Once Mark realize was he who gave everyone the idea there was more to our relationship than friendship and he had to become clear in his mind what he wanted, from me, from life, things between us became to calmed down.
It took several hours, but that evening we did go to supper and continue to talk. It was clear Mark was doing a lot of soul searching and my giving him the deep chill went a long way in doing so.
Within a week's time we started hanging out together. I helped him setup his new apartment, met his new roommates and went to Temple together.
We both knew that this relationship was important to us, but I had been deeply hurt by his actions.
Mark, realizing how much he had hurt me, worked hard to repair our relationship. He began more honest with his feelings, even the fears that was holding him at bay. It was this move that made me realize he really was sorry and wanted to begin again.
It was the Rosh Hashanah, Jewish New Year. The time of new beginnings, to forgive and be forgiven.
The night before, Ere Rosh Hashananh, Mark misunderstood something I said and we exchanged heated words. We didn't even get to enjoy the Apples and Honey for a Sweet New Year.
When we got to his apartment, I packed up my share of the grociers, ready to tell Mark to drop dead and catch a cab home, when Mark, listening to a message went white.
I was still yelling when he stated; "The the clinic called. My lungs are full of black massives and they have ordered a CT for three days time."
Suddenly, all my anger was gone I was holding my bestfriend.
A few minutes later, I called a friend, a former R.N and told her all the inforation I had on hand. I had already knew in my heart what this was.

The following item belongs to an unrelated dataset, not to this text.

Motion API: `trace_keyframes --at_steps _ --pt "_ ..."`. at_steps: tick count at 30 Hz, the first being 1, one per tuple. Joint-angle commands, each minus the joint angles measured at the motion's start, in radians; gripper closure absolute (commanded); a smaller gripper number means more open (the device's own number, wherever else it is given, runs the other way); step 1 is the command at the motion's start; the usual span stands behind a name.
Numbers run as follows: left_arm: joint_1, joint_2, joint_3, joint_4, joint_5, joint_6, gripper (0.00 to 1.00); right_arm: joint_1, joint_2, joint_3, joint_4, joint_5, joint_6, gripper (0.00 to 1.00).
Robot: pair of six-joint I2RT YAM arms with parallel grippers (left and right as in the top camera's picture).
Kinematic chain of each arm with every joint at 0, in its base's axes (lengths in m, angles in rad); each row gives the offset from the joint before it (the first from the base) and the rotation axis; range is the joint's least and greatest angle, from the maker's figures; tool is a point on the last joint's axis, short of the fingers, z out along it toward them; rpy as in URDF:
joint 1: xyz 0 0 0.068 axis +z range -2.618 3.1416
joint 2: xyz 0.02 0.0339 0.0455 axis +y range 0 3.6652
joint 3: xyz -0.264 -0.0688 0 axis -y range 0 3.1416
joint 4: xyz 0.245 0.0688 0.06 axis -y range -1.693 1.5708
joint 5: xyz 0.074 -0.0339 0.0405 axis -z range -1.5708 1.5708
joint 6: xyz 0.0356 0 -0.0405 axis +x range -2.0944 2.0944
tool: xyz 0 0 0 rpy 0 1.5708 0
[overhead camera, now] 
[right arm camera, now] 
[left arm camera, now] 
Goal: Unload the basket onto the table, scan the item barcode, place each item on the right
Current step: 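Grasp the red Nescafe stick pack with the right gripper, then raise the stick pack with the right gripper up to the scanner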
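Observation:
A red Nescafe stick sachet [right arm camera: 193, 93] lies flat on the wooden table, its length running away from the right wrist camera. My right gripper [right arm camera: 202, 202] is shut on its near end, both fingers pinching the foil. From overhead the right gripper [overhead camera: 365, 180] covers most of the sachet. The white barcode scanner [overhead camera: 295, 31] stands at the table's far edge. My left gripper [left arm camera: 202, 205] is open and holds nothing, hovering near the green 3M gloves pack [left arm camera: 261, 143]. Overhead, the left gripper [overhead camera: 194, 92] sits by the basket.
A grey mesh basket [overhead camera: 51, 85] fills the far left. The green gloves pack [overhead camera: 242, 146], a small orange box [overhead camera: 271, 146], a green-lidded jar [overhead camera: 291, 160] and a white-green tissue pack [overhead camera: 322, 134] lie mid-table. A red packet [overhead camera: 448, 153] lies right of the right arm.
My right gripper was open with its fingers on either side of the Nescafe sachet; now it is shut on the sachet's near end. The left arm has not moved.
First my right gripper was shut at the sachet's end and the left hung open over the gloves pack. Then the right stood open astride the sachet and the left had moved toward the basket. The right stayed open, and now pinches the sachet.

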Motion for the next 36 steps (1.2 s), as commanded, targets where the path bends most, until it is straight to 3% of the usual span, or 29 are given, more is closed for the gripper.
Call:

My girlfriend comfirm my worst fears; get Mark to a doctor quick; this could be Non-Hopkin Lympha.
That evening, I was laying in my bed praying, knowing Mark was doing the same in his apartment.
The words we had exchanged seen so foolish in this new light. As I prayed, I was once again reminded of the stress this man had been under; war does that. He came home changed; war does that to a person. It messes with one's head, one's soul and emotions. And what kind of friend was I being? My bestfriend needed me more than ever and I'd ready to kick him to the curb?
And now because of this war, my best friend is very ill.
As much as G-d has forgivn me, I can't forgive him?
How can I call myself a believer and withhold forgivness to anyone?
Suddnely, the High Holy Days took on new meaning.
I asked G-d to forgive my allowing my heart to become hard and that I was indeed willing to forgive my best friend.
The man I truly loved.
And during the morning services for Rosh Hashanah, I told Mark I forgave him.
I saw the tears well in his eyes as he hugged me.
During a break in the service, he took me to his jeep and handed me back the duffle bag I had returned to him two weeks ago, including his pictures and Mr.Bunnie.
It seems Mr.Bunnie was hoping Miss Laini would "Love us again." Mark said he held onto the duffle bag, hoping I would change my mind.
As my mum pointed out, my pulling away would make Mark realize what ans who he wanted. The next following days, were the Ten days (days of Awe) before Yom Kippur, we to seek forgivness, forgive, pay debts and right wrongs.
This was also a very interesting time for I finally got Mark to see a doctor. I had notice one side of his neck was swollen and he was sweating all the time. He was moody and flew off the handle at the drop of an hat. Most put it on his adjusting to being back in the States, tired, or even an infestion. I said no, there was something wrong.
And now with the clinic's report, we would learn what was truly wrong.